- PROBLEM REQUIREMENTS: Of the lines below, write out exactly those from the line with "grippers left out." through the line with "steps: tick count", both included, and skip the rest.

- INPUT DATA:
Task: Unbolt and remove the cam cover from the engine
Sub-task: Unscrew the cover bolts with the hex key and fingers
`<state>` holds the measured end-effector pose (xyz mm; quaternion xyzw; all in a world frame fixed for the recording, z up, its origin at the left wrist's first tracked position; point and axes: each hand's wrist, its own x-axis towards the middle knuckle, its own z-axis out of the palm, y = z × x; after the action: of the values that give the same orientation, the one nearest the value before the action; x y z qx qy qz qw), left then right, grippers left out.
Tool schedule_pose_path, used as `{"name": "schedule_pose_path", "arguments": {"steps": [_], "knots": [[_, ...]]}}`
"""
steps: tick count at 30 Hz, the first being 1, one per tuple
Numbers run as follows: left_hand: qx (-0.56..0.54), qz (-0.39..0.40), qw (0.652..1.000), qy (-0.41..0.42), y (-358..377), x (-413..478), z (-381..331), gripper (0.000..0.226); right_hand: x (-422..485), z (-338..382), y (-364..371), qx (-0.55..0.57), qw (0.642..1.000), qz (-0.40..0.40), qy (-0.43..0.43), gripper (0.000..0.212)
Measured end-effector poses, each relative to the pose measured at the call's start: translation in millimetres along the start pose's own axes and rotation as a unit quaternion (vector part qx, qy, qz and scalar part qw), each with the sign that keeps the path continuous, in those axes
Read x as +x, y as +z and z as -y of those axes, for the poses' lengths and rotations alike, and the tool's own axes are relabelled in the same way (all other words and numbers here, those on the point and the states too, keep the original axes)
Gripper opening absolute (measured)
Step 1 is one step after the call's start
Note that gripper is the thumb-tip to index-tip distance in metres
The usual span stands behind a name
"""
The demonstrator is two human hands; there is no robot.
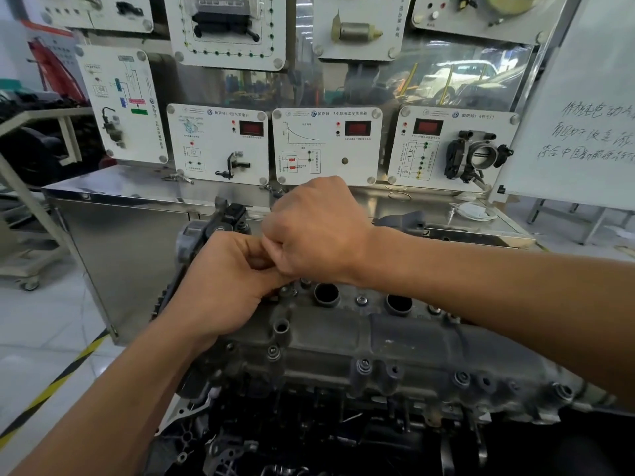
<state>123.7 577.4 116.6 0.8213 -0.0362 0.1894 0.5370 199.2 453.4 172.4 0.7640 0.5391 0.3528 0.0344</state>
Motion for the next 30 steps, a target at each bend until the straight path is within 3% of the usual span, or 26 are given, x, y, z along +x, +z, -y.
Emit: {"name": "schedule_pose_path", "arguments": {"steps": [6, 12, 16, 20, 22, 25, 27, 30], "knots": [[-0.007, -0.009, 1.0, 0.006, 1, 0, 1, 0.014, 0, -6, 8, 0.074, 0.993, -0.09, -0.019, 0.037], [-0.001, -0.008, 1.0, 0.027, 1, 1, 0, 0.023, 5, -11, 19, 0.147, 0.964, -0.2, -0.099, 0.042], [-0.006, -0.016, 0.999, 0.041, 2, 0, -1, 0.036, 8, -12, 20, 0.172, 0.96, -0.192, -0.113, 0.043], [0.008, -0.04, 0.997, 0.07, 8, 1, 0, 0.026, 6, -20, 13, 0.155, 0.974, -0.135, -0.092, 0.045], [0.023, -0.044, 0.996, 0.079, 10, 4, -1, 0.021, 7, -31, 5, 0.121, 0.987, -0.082, -0.06, 0.046], [0.029, -0.082, 0.994, 0.061, 2, 20, -13, 0.019, 19, -50, -12, 0.113, 0.989, -0.054, 0.083, 0.044], [0.003, -0.113, 0.993, 0.039, -11, 37, -31, 0.016, 29, -58, -25, 0.19, 0.956, -0.105, 0.197, 0.03], [-0.043, -0.116, 0.992, 0.017, -25, 59, -58, 0.011, 39, -63, -36, 0.249, 0.915, -0.133, 0.287, 0.042]]}}
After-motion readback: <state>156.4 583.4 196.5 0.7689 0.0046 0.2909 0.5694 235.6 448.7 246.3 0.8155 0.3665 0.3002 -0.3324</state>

- ANSWER TO THE PROBLEM:
`<state>` holds the measured end-effector pose (xyz mm; quaternion xyzw; all in a world frame fixed for the recording, z up, its origin at the left wrist's first tracked position; point and axes: each hand's wrist, its own x-axis towards the middle knuckle, its own z-axis out of the palm, y = z × x; after the action: of the values that give the same orientation, the one nearest the value before the action; x y z qx qy qz qw), left then right, grippers left out.
Tool schedule_pose_path, used as `{"name": "schedule_pose_path", "arguments": {"steps": [_], "knots": [[_, ...]]}}`
"""
steps: tick count at 30 Hz, the first being 1, one per tuple

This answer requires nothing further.